Saturday, February 26, 2011

Ghostwatch

Amanda Ghost, Blunt-collaborator-turned-head-of-Epic-turned-xx-collaborator, got a broadly sympathetic profiling and interview in yesterday's Guardian Film & Music:

Sony remains confident enough in her business acumen and knack for spotting talent to enter a joint venture with her new label, Outsiders, allowing Ghost to take Oh Land, a new-school Madonna by way of Björk and Lady Gaga, with her. The Dane was Ghost's first signing at Epic, but her single, Wolf and I, will become Outsiders's first release next month, funded by Sony. Ghost continues to work with Sony-signed artists including Beyoncé, Shakira and John Legend – her co-write with the latter, Getting Nowhere, is the current single for another Sony artist, Magnetic Man, and she says it was one of only three songs she wrote during her time at Epic.
A perhaps more probing piece might have asked how far the Outsiders label is a sign of faith by Sony, and how far it's part of the settlement of her contract; certainly, it's hard to see how Oh Land would fit with the Sony roster.

And that Sony are happy to work with her artistically is surely a validation of the argument that she was a creative who wandered into the wrong part of the business, rather than a rejection of that?

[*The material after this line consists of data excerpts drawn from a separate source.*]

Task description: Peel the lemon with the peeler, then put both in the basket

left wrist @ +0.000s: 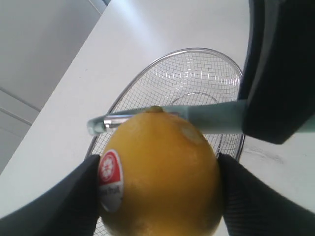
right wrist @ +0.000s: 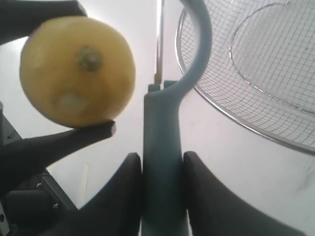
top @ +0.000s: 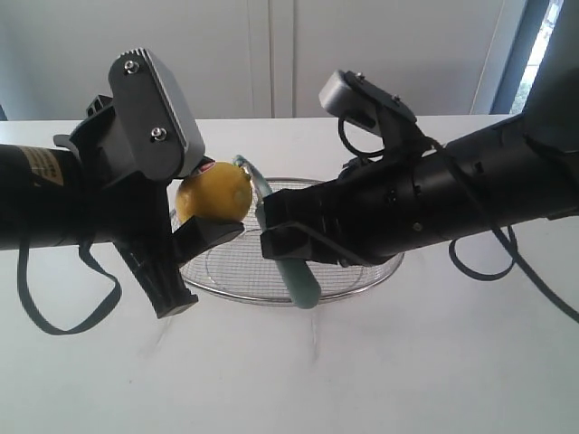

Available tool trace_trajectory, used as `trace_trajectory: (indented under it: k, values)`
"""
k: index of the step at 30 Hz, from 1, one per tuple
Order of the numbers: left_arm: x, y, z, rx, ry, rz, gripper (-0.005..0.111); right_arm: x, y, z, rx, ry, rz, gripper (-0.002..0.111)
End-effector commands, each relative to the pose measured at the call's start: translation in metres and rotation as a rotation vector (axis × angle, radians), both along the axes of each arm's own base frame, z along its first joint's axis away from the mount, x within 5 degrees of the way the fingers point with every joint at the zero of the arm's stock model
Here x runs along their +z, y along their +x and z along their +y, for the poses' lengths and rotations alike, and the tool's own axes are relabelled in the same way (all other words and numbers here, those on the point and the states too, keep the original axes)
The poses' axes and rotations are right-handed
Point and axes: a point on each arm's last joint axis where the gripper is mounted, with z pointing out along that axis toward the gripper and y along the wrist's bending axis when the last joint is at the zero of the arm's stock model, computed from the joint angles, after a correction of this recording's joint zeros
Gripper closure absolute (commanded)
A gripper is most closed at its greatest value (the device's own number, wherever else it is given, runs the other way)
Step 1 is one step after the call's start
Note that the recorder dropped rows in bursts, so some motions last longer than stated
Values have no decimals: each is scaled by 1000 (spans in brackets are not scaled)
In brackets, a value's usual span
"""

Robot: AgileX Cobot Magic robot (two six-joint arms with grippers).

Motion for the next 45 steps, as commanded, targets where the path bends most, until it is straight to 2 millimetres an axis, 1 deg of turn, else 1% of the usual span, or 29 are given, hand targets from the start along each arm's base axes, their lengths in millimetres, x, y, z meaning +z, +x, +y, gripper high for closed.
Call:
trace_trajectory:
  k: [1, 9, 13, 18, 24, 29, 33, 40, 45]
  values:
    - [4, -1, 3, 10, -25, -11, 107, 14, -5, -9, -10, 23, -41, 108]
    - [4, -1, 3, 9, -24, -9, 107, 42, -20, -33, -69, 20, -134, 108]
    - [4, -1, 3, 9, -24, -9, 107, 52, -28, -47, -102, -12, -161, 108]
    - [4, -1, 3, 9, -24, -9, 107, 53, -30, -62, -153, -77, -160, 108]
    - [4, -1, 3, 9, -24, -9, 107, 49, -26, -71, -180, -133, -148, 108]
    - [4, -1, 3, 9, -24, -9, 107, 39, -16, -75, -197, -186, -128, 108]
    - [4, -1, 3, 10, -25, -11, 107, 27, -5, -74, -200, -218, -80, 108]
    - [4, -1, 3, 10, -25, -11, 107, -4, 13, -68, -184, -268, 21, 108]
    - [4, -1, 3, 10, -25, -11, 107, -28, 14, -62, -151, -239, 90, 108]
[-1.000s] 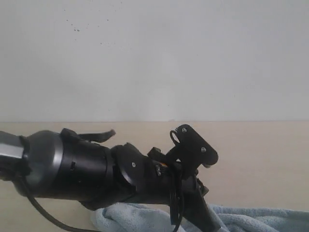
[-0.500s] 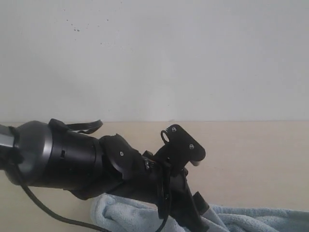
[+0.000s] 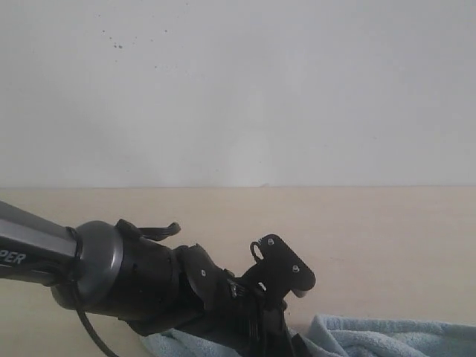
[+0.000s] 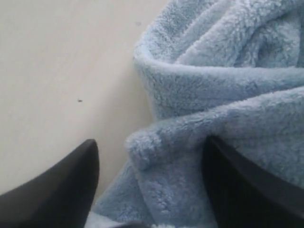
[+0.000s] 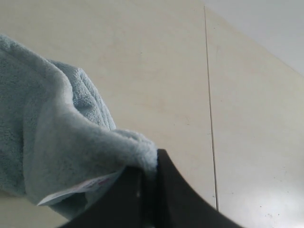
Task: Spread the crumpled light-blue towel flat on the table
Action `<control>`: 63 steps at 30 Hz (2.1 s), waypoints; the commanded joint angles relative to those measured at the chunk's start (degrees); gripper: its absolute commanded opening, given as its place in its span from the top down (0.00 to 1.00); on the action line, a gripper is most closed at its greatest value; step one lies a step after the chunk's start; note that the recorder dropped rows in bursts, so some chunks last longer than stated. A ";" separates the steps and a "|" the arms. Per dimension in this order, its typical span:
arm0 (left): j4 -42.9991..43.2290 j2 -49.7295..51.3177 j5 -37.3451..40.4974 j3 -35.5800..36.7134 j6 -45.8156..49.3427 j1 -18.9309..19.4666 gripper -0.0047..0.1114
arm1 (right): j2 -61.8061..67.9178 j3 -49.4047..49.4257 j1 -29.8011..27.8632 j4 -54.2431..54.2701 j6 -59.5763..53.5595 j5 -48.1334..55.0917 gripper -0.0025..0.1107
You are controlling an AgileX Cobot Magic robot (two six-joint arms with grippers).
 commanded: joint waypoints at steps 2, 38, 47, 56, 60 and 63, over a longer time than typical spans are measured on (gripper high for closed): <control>-0.46 0.48 -0.56 -0.01 -0.67 -0.04 0.67 | -0.26 0.13 0.03 0.01 0.04 -0.59 0.97; -0.02 -25.15 -1.32 23.40 -3.90 1.13 0.92 | -0.26 0.13 0.03 -0.02 0.04 -1.11 0.97; -1.57 -22.18 -1.24 25.67 -3.90 -2.30 0.92 | -0.26 0.13 0.03 -0.02 0.21 -1.50 0.97; -3.46 -18.26 -3.96 25.67 -3.90 -7.41 0.92 | -0.26 0.13 0.03 0.85 0.21 -1.50 0.97; -3.46 -18.26 -7.85 25.67 -4.14 -7.55 0.81 | -0.26 0.13 0.03 0.85 0.21 -1.50 0.97; -3.46 -18.26 -8.72 25.57 -4.51 -7.55 0.58 | -0.26 0.13 0.03 0.83 0.10 -1.50 0.97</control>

Mind you, when she says things like this, you can see why someone would give her an office with a sofa and a drinks cabinet in it:
[Being an executive] was magical, and fun, and depressing, and unhappy – a multitude of emotions. But ultimately it has helped me as a songwriter and a producer and a record-label boss, because I can see what happens to the product once it's completed – how it's treated, how it's marketed, how it's sold. And it makes me believe even more in the power of content, and how important it is to get that content as air-tightly brilliant as possible before you throw it to the wolves."
Product and content, product and content; and not fans or even customers but "wolves". She can approach music and artists and magic with just as much dead-eyed contempt as anyone who worked their way up from the Capitol accounts department - despite railing against record companies thinking they can treat their business like it was selling toasters.

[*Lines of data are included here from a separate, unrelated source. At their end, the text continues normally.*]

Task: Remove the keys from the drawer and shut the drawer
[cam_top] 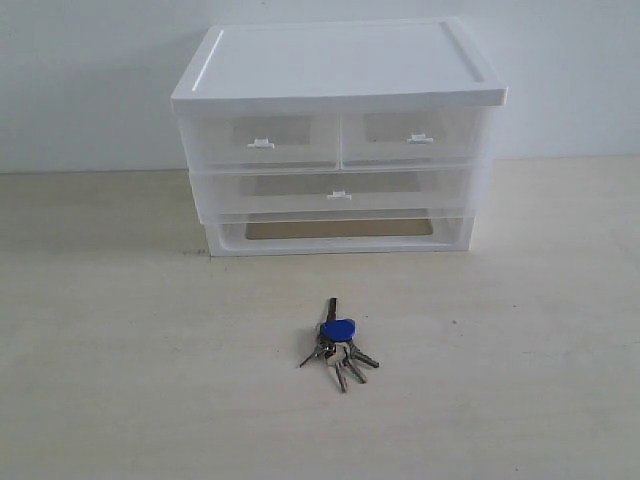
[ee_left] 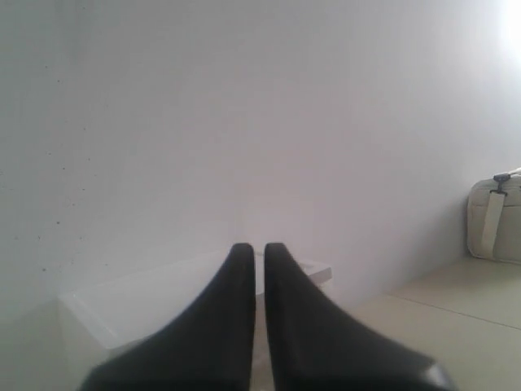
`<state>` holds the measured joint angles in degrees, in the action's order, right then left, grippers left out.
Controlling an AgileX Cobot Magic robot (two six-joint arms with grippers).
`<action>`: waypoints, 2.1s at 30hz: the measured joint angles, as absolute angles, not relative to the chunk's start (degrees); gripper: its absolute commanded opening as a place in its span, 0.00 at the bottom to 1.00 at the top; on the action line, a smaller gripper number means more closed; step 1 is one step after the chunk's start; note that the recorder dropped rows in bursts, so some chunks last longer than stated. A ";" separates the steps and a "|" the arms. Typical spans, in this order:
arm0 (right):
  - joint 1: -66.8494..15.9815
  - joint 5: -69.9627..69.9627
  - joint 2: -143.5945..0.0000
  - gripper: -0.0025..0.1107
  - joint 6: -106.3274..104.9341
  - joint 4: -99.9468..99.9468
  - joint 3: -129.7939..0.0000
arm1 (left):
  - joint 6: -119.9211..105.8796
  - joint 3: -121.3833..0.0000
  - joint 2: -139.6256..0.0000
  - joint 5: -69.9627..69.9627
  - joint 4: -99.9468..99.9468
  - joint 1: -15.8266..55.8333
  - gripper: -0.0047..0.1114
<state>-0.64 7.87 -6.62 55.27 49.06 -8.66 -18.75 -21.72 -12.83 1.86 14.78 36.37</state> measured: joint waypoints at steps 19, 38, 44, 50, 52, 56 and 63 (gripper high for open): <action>-0.64 7.87 -6.62 0.02 55.50 49.06 -8.66 | -1.19 -12.83 -3.44 -1.50 14.18 3.22 0.08; -0.64 7.87 -6.62 0.02 55.50 48.96 -8.66 | -4.60 -0.31 -0.14 1.89 3.94 -2.19 0.08; -0.64 7.87 -6.62 0.02 55.50 48.96 -8.66 | -4.98 -0.31 -0.14 -6.89 0.00 -2.21 0.08; -0.64 7.87 -6.62 0.02 55.50 48.96 -8.66 | -4.98 -0.23 -0.14 -15.59 -0.67 -2.21 0.08; -0.64 7.87 -6.62 0.02 55.50 48.96 -8.66 | -4.98 -0.23 -0.14 -16.41 -0.85 -2.21 0.08; -0.64 7.87 -6.62 0.02 55.50 48.96 -8.66 | -4.98 -0.23 -0.14 -16.50 -0.85 -2.21 0.08; -0.64 7.87 -6.62 0.02 55.50 48.96 -8.66 | -4.98 -0.23 -0.14 -16.50 -0.85 -2.21 0.08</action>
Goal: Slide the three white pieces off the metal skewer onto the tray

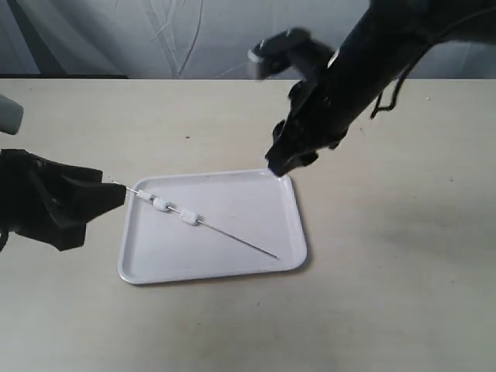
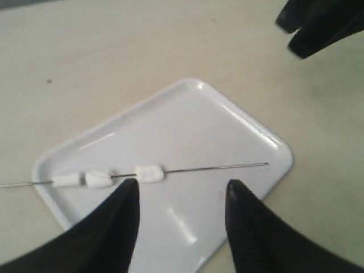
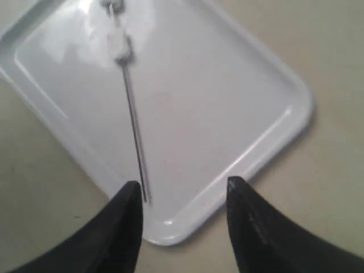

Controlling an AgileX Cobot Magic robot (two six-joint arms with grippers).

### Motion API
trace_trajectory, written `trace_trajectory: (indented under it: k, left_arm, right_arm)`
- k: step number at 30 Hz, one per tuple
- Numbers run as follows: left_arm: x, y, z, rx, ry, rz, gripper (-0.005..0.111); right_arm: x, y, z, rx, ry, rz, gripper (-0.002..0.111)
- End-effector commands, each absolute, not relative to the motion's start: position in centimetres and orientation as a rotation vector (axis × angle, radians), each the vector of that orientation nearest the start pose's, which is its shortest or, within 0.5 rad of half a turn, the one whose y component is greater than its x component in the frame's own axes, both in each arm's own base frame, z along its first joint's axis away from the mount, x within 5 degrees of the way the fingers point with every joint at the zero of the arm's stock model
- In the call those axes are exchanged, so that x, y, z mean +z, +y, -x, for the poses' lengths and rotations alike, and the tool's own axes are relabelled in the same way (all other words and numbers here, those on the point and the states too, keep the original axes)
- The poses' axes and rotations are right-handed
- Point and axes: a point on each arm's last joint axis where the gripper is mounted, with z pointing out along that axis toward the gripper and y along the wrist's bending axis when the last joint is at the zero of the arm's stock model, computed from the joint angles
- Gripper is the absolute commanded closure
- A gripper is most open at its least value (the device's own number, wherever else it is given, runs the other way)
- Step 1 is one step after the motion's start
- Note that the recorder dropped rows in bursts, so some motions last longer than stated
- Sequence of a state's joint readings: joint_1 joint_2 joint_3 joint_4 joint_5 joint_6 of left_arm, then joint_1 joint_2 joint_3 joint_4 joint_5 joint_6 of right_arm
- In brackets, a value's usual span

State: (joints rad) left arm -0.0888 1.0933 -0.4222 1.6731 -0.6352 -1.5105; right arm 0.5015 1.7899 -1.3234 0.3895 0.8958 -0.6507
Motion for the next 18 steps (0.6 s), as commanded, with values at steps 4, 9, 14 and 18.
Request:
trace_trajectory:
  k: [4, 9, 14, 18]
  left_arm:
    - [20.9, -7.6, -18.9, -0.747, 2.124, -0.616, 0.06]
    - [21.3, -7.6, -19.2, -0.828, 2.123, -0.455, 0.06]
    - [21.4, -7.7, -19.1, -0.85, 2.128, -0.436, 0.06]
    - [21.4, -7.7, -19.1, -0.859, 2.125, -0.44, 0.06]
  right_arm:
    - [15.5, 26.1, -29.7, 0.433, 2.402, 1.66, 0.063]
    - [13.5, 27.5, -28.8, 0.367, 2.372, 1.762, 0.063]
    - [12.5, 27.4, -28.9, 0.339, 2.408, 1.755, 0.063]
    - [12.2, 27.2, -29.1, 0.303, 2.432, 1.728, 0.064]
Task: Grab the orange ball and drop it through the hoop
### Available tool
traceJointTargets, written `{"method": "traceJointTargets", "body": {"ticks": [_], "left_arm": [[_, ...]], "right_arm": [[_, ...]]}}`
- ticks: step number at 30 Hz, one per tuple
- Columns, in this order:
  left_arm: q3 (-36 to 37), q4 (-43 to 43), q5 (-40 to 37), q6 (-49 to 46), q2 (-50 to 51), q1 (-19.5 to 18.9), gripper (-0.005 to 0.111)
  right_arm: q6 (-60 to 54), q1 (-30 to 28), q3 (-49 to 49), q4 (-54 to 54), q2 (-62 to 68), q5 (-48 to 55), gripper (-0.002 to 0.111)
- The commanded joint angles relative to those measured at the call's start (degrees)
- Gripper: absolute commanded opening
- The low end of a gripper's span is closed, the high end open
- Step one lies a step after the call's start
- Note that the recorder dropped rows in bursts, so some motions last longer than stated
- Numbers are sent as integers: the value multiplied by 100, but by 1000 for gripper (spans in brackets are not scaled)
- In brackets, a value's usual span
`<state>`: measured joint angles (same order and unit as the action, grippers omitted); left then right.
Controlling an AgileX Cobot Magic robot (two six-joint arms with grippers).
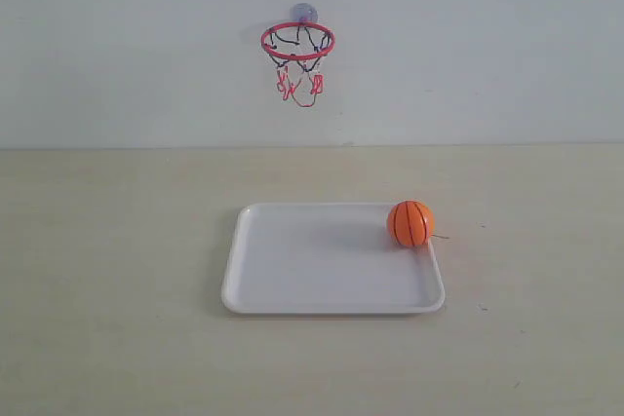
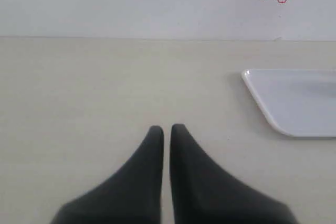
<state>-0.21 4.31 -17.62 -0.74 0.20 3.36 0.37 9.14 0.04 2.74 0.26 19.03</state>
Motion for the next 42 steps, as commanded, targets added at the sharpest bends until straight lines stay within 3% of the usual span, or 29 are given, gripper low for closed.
{"method": "traceJointTargets", "body": {"ticks": [1,33,37,42], "left_arm": [[21,62,12,-18,-20,-10,4],[21,62,12,-18,-20,-10,4],[21,62,12,-18,-20,-10,4],[21,62,12,-18,-20,-10,4]], "right_arm": [[-37,10,-4,-15,-26,-39,0],[-37,10,-4,-52,-26,-98,0],[-137,10,-4,-215,-26,-510,0],[-37,10,-4,-179,-26,-2212,0]]}}
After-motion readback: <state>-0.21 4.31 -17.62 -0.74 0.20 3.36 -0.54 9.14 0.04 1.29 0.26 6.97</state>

Her final words are fascinating, though:
"It's very important we realise why the music business is failing," she says, "and I do not believe it's because of the internet. We need to focus on the quality of the music and allow artists time to develop. All creativity should be made, I believe, outside of corporations, and be nurtured with the incredible tools we have. With publicity and television and viral and online and social media, there is no reason why you can't get that music out there – and if it's good, people will respond."
Did she believe that before Sony gave her Epic? Because if she did, why did she ever take the job in the first place? And if she really believes that creativity should be made outside corporations, why is her vanity label a Sony imprint?

Her self-chosen surname is a good one: a creature who floats between two worlds, without a firm commitment to either.